La Equitación, un deporte para ricos en otros países, en Cuba no existe distinción para su práctica. Foto: E. VeraUna de las fechas más distinguidas para el movimiento deportivo cubano es el 19 de Noviembre, Día de la Cultura Física y el Deporte.
En fecha como esta, pero de 1961, durante la clausura de la primera plenaria nacional de activistas, el Comandante en Jefe Fidel Castro, propuso la creación de los Consejos Voluntarios Deportivos (CVD), como fórmula ideal para organizar y multiplicar la actividad del músculo en cada barrio, poblado y ciudad.
A partir de aquel momento, la realización de competencias y eventos, en la más humilde de las comunidades cubanas, dejó de ser una utopía, las clases de Educación Física en todos los niveles de enseñanzas, dejaron de ser un privilegio para los hijos de los ricachones, en fin, comenzó a hacerse realidad lo expresado por el Líder de la Revolución, en aquel memorable encuentro: ?El Deporte es un derecho del pueblo?.
Poco a poco fueron construyéndose diferentes tipos de instalaciones, las que unidas a las pocas que ya existían, dieron la bienvenida de forma masiva y sin distinción de sexo, raza y religión, a todo el interesado en hacer de la práctica del ejercicio físico una manera inteligente de mejorar la calidad de vida.
A medida que transcurría el tiempo, en territorios como el nuestro, eminentemente rural y donde únicamente se conocía el béisbol y el boxeo, comenzaron a surgir talentosas figuras en muchas otras disciplinas como el voleibol, remo, fútbol, tenis de campo y de mesa, ciclismo, equitación, judo, taekwondo y tiro deportivo, entre otras.
Hoy, disfrutamos el sano orgullo de contar con cientos de profesores de Educación Física y de técnicos en las diferentes modalidades atléticas, de contar con decenas de atletas en escuelas de alto rendimiento y en equipos provinciales de las diferentes categorías.

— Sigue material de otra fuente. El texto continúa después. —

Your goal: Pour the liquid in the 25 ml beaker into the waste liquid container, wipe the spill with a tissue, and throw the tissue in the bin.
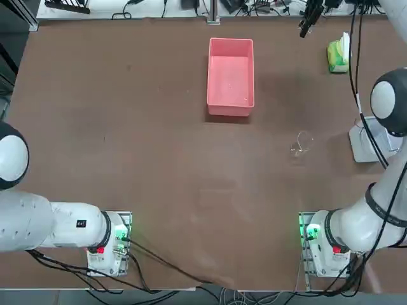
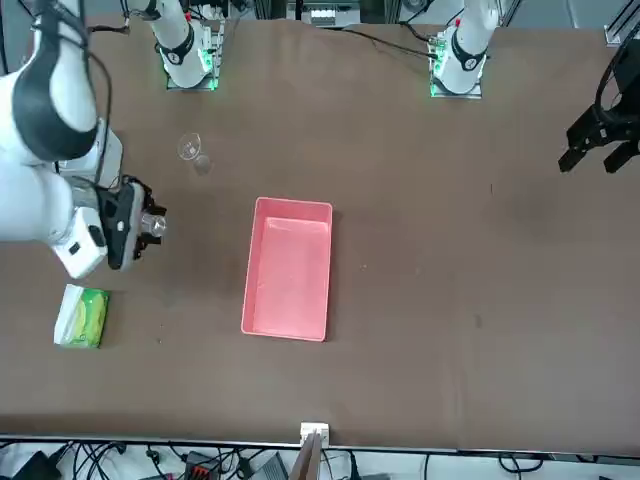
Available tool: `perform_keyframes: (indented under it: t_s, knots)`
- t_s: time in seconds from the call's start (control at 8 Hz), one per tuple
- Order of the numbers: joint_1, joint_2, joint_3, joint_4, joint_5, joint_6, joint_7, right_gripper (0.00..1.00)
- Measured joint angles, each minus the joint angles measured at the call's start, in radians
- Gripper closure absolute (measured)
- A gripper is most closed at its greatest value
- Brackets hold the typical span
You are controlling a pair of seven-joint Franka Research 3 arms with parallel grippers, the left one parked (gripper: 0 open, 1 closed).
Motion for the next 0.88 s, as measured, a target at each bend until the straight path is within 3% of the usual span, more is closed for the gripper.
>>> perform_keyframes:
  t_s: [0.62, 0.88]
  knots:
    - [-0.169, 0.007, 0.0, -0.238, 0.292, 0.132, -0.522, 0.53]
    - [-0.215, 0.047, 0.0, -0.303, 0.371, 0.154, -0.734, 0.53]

Contamos con un fuerte movimiento de árbitros y activistas.
Hoy, también con sano orgullo, el talento profesional se multiplica en función del desarrollo colectivo, no solo de nuestra población, sino que se comparte solidariamente con otros pueblos hermanos de todos los continentes, en particular de América Latina y África.
Nadie podrá dudarlo, sobran razones para el festejo, desde el más pequeñito de los infantes hasta el más longevo de los abuelos, porque todos, en este bello archipiélago, tenemos la posibilidad de hacer de la Cultura Física y el Deporte, una fuente inagotable de salud y bienestar.